What is needed: Below is a listing; repeat exactly the lines from the one containing "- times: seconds" to the one containing "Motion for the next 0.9", both included.

Records to use:
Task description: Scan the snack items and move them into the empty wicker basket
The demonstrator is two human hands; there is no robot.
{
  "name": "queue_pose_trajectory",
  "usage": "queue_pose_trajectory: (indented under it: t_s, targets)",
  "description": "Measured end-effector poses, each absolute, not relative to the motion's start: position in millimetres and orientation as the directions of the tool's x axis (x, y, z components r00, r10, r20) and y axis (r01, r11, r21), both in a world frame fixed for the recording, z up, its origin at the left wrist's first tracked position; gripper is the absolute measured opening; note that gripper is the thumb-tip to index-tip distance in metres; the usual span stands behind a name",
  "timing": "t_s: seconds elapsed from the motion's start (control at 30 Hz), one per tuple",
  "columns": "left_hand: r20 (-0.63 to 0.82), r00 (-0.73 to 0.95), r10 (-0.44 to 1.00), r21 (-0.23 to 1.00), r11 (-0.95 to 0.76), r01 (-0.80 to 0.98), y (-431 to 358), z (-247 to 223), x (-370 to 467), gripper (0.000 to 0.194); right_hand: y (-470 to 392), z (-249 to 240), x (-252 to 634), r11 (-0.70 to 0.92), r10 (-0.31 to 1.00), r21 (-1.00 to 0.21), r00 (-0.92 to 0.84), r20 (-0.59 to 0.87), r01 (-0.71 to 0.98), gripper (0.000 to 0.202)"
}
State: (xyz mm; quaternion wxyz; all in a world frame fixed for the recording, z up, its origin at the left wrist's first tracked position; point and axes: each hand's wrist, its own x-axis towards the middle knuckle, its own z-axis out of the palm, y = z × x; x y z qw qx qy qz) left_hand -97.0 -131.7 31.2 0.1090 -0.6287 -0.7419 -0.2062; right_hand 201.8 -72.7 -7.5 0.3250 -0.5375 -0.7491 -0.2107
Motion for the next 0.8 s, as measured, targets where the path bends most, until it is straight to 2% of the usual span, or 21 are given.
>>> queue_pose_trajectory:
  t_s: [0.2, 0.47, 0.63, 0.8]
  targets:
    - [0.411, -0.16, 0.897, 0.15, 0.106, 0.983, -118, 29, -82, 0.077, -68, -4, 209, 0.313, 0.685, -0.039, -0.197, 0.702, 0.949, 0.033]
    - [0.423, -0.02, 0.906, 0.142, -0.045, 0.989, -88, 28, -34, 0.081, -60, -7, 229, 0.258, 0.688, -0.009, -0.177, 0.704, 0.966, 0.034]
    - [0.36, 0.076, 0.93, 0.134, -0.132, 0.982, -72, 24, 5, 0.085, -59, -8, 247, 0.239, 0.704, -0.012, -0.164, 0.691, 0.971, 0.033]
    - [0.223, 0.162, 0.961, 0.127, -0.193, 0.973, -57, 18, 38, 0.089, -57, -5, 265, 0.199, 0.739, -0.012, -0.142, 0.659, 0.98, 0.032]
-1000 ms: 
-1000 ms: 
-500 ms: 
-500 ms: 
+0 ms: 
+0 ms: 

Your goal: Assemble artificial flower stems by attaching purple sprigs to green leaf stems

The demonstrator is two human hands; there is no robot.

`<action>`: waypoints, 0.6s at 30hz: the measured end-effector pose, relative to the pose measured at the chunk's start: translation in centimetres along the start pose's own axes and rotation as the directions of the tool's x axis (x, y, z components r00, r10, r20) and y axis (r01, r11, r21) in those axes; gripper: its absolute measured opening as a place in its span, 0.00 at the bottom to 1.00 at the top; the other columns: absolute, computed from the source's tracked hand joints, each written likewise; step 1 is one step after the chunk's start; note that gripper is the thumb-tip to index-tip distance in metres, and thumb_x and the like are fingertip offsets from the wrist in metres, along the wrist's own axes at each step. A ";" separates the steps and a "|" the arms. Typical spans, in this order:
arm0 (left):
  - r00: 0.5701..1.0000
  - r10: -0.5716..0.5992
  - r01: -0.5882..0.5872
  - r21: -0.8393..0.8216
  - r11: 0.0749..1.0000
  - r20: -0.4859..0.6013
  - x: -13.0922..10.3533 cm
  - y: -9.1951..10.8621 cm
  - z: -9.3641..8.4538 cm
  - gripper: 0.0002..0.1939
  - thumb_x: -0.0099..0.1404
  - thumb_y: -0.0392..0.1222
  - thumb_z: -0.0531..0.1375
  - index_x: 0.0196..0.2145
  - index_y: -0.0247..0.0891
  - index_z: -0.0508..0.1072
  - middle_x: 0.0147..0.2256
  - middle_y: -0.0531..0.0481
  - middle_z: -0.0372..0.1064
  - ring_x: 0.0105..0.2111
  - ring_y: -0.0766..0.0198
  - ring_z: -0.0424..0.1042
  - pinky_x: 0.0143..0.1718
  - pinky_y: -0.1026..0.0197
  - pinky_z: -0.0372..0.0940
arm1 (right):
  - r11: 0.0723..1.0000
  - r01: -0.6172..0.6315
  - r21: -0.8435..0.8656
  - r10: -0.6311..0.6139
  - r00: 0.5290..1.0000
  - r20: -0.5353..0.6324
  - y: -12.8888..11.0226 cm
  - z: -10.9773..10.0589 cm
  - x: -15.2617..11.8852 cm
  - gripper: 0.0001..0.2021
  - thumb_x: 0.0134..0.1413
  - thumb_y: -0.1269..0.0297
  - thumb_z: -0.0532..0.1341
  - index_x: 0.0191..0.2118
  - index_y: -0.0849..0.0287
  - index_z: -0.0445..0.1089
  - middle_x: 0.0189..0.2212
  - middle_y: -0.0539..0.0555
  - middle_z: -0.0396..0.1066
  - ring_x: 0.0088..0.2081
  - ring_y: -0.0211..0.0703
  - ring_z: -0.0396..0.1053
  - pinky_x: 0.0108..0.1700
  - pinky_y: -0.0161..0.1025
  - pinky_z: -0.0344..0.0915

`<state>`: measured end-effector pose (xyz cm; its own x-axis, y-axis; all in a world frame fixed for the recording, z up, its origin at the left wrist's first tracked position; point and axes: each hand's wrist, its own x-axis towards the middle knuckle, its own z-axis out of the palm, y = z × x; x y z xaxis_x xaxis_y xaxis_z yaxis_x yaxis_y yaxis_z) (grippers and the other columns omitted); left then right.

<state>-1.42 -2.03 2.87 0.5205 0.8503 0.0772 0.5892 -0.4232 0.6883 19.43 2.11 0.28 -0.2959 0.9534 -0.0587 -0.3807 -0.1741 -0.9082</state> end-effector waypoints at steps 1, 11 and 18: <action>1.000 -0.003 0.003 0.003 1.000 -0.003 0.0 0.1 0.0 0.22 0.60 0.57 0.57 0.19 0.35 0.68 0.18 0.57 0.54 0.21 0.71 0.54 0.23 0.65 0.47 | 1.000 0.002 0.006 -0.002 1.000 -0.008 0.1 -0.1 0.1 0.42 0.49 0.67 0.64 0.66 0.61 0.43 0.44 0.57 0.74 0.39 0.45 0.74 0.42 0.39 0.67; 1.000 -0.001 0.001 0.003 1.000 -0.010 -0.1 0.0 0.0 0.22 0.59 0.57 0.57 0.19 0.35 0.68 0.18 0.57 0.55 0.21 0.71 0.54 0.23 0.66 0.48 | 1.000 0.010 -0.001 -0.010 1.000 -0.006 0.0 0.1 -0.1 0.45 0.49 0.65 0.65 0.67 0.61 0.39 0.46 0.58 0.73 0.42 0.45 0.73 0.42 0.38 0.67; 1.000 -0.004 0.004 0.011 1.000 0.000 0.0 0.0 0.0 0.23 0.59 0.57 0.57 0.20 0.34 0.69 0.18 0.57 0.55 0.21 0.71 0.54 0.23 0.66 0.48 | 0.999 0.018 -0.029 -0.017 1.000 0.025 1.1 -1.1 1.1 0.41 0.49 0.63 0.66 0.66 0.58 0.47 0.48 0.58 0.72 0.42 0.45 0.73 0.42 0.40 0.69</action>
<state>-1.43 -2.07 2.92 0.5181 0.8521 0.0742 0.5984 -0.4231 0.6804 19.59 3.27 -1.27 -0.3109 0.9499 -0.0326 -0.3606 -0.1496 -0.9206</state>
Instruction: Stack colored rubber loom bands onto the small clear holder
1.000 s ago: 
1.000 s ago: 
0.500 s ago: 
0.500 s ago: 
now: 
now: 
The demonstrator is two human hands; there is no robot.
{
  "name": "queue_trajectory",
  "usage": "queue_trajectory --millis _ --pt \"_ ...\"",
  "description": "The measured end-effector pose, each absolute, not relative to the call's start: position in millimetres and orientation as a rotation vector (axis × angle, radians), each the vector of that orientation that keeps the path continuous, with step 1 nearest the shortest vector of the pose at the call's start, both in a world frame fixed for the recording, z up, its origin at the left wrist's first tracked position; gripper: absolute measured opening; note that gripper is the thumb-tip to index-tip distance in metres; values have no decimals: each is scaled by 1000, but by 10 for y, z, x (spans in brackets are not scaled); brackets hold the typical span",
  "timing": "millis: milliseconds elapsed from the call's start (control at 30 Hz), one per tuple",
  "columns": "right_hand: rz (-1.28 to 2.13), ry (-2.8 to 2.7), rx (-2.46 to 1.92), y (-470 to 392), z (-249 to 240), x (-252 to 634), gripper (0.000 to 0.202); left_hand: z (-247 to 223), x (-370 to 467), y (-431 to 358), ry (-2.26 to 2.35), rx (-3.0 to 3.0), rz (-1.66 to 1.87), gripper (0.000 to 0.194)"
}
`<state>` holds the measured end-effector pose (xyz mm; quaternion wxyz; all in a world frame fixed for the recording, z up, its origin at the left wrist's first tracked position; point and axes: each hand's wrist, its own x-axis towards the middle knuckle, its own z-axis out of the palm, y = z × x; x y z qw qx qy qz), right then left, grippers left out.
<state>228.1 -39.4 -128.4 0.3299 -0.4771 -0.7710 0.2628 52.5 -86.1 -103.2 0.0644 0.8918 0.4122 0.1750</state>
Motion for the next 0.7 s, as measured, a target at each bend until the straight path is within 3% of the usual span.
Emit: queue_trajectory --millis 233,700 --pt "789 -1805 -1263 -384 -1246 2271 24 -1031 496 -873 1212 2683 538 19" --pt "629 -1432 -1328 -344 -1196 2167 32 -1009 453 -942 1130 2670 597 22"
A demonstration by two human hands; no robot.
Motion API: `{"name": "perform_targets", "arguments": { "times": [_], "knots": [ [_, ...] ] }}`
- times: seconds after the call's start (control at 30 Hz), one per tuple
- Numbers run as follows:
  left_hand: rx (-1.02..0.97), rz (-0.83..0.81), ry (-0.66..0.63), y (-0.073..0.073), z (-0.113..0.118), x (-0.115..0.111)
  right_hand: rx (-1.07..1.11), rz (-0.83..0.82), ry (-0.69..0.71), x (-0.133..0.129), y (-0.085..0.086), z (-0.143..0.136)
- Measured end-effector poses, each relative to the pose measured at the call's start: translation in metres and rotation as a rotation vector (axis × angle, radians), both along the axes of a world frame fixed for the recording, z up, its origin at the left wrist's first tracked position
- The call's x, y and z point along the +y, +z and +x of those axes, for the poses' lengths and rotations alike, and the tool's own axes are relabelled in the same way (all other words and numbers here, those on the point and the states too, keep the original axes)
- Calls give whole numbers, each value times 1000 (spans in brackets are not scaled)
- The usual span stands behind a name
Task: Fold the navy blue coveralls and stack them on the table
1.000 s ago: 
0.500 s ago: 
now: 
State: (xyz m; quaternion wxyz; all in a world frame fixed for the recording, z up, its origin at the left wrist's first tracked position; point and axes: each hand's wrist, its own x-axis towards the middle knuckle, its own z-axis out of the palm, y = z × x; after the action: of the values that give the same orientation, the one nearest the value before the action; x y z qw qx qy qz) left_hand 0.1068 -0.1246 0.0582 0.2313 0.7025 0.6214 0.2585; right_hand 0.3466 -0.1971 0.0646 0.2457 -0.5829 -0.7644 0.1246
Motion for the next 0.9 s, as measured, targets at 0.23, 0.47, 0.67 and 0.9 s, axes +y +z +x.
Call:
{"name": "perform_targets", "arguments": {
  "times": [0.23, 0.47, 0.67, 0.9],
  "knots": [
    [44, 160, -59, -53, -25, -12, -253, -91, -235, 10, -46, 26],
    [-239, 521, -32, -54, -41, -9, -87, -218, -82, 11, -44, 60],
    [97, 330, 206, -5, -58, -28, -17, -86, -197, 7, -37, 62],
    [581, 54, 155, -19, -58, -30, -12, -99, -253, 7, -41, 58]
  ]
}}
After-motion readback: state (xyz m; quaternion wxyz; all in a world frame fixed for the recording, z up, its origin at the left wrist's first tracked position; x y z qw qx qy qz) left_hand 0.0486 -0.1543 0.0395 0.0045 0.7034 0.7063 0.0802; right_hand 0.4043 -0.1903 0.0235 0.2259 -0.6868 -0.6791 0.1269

Solved problem:
- times: seconds after the call's start (control at 30 Hz), one per tuple
- Numbers run as follows:
  left_hand: rx (-1.02..0.97), rz (-0.83..0.81), ry (-0.66..0.63), y (-0.073..0.073), z (-0.113..0.118), x (-0.115..0.111)
  right_hand: rx (-1.07..1.11), rz (-0.83..0.82), ry (-0.69..0.71), x (-0.133..0.129), y (-0.085..0.086), z (-0.143..0.136)
- Measured end-effector poses, each relative to the pose measured at the call's start: translation in metres and rotation as a rotation vector (axis × angle, radians), both along the axes of a world frame fixed for the recording, z up, its origin at the left wrist's first tracked position
- The call's x, y and z point along the +y, +z and +x of those axes, for the poses' lengths and rotations alike, and the tool's own axes are relabelled in the same way (all other words and numbers here, those on the point and the states too, keep the original axes)
- Calls give whole numbers, each value times 1000 (spans in brackets are not scaled)
- The usual span stands behind a name
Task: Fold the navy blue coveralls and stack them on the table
1.000 s ago: 
0.500 s ago: 
now: 
State: (xyz m; quaternion wxyz; all in a world frame fixed for the recording, z up, its origin at the left wrist's first tracked position; point and axes: each hand's wrist, its own x-axis towards the middle knuckle, its own z-axis out of the palm, y = z × x; after the action: of the values that give the same orientation, the one nearest the value before the action; x y z qw qx qy qz) left_hand 0.1068 -0.1246 0.0582 0.2313 0.7025 0.6214 0.2585; right_hand 0.3466 -0.1971 0.0646 0.2457 -0.5829 -0.7644 0.1246
Motion for the next 0.9 s, as measured, targets at 0.23, 0.47, 0.67 and 0.9 s, axes +y +z +x.

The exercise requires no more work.